# Easy limit problem

1. Feb 25, 2008

### tony873004

$$\mathop {\lim }\limits_{t \to 1} \,\frac{{t - 1}}{{t^2 - 1}}$$

I thought we were taught to simply divide the coefficients of the highest term, in this case, 0t2 for the numerator and 1 t2 for the denominator. 0/1=0. But I know the limit is 0.5 from substituting 0.9999999999 for t in my calculator.

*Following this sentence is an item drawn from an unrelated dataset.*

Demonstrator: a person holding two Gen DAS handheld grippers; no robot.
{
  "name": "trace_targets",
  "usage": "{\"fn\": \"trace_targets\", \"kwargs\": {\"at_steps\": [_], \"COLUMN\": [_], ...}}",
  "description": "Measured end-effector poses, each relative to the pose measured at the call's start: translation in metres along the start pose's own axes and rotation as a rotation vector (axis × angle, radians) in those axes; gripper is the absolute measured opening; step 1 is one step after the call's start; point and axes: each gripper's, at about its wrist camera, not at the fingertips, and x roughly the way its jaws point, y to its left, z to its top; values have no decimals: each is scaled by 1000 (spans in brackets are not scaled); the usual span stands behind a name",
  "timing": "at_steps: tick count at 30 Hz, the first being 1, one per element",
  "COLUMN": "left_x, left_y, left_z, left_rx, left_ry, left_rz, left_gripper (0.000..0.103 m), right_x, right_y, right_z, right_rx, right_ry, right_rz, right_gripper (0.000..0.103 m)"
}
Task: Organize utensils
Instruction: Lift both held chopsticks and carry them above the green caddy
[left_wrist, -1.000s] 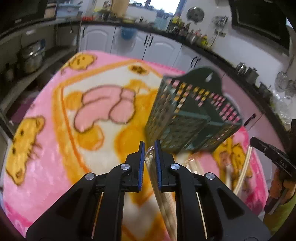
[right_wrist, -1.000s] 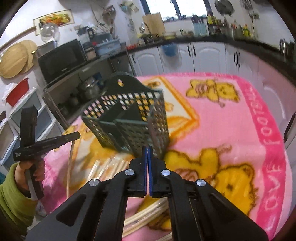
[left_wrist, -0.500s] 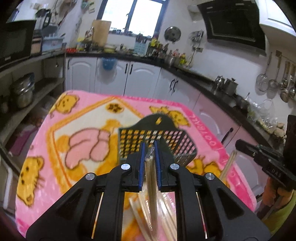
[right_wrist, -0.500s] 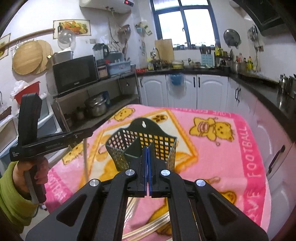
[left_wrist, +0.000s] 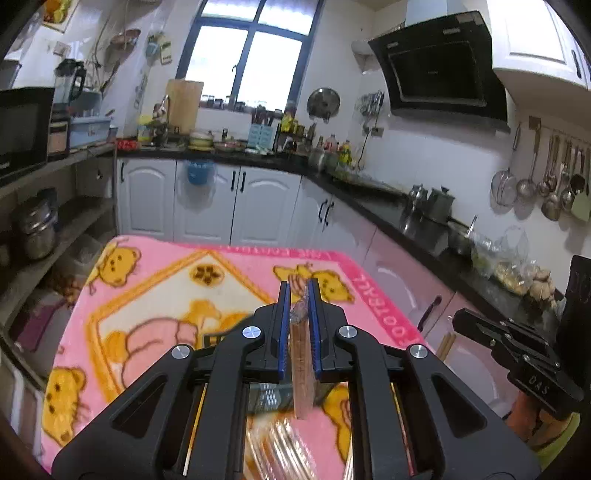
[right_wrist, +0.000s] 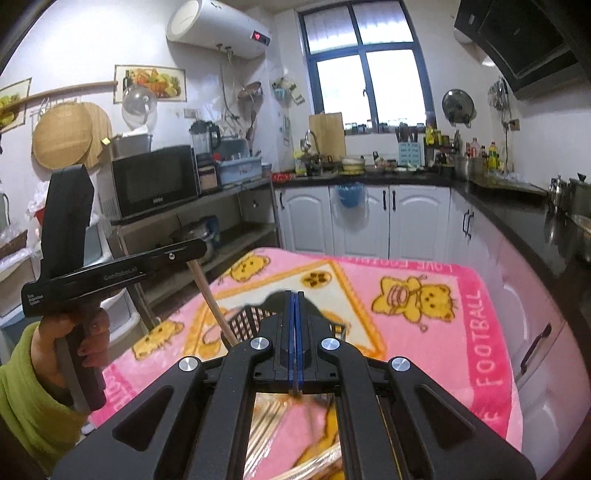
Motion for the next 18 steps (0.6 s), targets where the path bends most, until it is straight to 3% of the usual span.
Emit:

I must be getting this "coefficient of highest term" method mixed up with something else. Why doesn't it work here?
1. The problem statement, all variables and given/known data

2. Relevant equations

3. The attempt at a solution

2. Feb 25, 2008

### sutupidmath

well what u need to do is
$$t^{2}-1=(t-1)(t+1)$$
can u go from here?
This is just the difference of squares. Its general form is:

$$a^{2}-b^{2}=(a-b)(a+b)$$

Last edited: Feb 25, 2008
3. Feb 25, 2008

### HallsofIvy

Staff Emeritus
I strongly suspect you were taught that for limits as t goes to infinity! That is not the problem here.

4. Feb 26, 2008

### tony873004

Thanks for the explanation, sutupid.

You're probably right, Halls. I'll never forget this now. This was part of a larger problem in Calc III. That's the problem with Calc III. Every now and then they assume you remember your Calc I :)

5. Feb 26, 2008

### sutupidmath

Honestly, this had almost nothing to do with calc I, it was just a simple algebra trick!

6. Feb 26, 2008

### HallsofIvy

Staff Emeritus
Well, the tiny part about finding the limit might be from calculus I!
(And you did say "almost nothing".)

7. Feb 26, 2008

### tony873004

Algebra class was 20 years ago for me. Everything I currently know about Algebra I learned in Calc I.